Louis XIV of France, who reigned from 1643 to 1715 was a huge dance fan and performed in many ballets himself. It was during his reign that court ballet reached its peak and professional ballet was born. Many of the ballets presented at his court had music written by Jean Baptiste Lully and choreography by Pierre Beauchamp, the man who is generally credited with inventing the five basic positions of ballet.
In Paris in 1661, Louis XIV established the first-ever school to train professional dancers, the Académie Royale de Musique et de Danse. Although parallel styles of dance were developing in Italy and Russia, France was now the world centre for ballet, which is why nearly all ballet terms are in French. Traditionally, all dancers were men. Women's roles were performed by them in masks and wigs.

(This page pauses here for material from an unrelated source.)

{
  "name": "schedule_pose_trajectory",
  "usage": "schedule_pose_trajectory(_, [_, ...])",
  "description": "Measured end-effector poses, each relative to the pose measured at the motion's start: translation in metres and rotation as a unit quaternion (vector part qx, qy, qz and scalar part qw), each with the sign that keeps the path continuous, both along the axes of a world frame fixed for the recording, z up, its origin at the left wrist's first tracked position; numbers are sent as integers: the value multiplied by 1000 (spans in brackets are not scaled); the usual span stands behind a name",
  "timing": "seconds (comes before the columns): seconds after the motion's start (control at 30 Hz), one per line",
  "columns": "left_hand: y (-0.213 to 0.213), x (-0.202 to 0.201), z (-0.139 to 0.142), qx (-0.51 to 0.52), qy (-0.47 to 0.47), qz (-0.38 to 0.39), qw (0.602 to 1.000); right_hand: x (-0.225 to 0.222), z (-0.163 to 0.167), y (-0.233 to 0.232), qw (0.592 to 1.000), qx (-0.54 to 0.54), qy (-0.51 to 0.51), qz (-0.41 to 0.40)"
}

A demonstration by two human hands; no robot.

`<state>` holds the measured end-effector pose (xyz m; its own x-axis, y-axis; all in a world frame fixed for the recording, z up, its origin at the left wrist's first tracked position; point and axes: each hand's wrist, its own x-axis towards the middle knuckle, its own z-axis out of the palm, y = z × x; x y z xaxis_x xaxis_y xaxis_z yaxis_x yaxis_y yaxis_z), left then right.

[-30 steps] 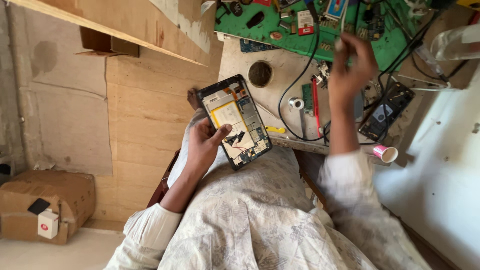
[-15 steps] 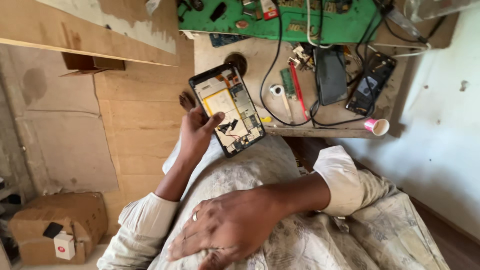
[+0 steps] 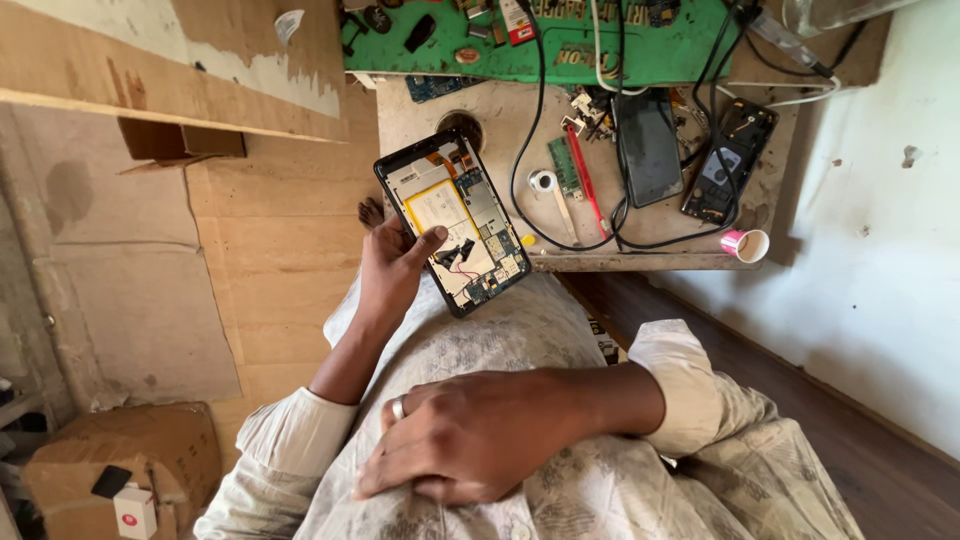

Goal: The person works at a cluttered repair bench, handling a disassembled tablet and small components, picking up tools and a screwdriver, and fitting a white back cover onto the tablet. They then take a phone, wrap rubber bands around it, plug in a charging cable, and power the phone on to test the screen.

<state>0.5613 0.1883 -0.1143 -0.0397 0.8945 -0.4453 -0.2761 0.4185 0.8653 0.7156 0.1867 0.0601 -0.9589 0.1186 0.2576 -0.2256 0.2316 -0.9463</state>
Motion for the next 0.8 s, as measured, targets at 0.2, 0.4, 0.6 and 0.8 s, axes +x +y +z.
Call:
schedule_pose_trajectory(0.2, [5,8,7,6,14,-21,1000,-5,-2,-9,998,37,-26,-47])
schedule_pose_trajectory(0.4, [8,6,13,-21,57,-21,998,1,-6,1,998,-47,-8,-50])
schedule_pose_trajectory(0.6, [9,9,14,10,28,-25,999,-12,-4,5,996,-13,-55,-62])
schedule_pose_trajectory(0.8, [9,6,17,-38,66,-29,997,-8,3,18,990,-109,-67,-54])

The first female dancer performed in a ballet called Le Triomphe de l'Amour (The Triumph on Love) in 1681.
All dancers during the 18th century were encumbered by heavy costumes, heeled shoes and wigs, but as ballet technique developed, these were discarded in favour of something resembling the costumes we see in classical ballet today. This allowed greated freedom of movement and let the dancers show off their leaps, turns and balances.
Male dancers dominated the late 1700s, but female dancers slowly became more prominent, and dancing on toes (en pointe) began to develop about this time. By the time of Marius Petipa and Tchaikovsky's famous ballets, this had been turned upside down; female dancers (ballerinas) occupied the limelight at the men were largely relegated to supperting, accompanying and lifting them.
Today, ballet is more evenly matched. The techniques of male and female dancers are at higher levels than ever, and the two genders share the stage almost equally, depending on the ballet being performed of course!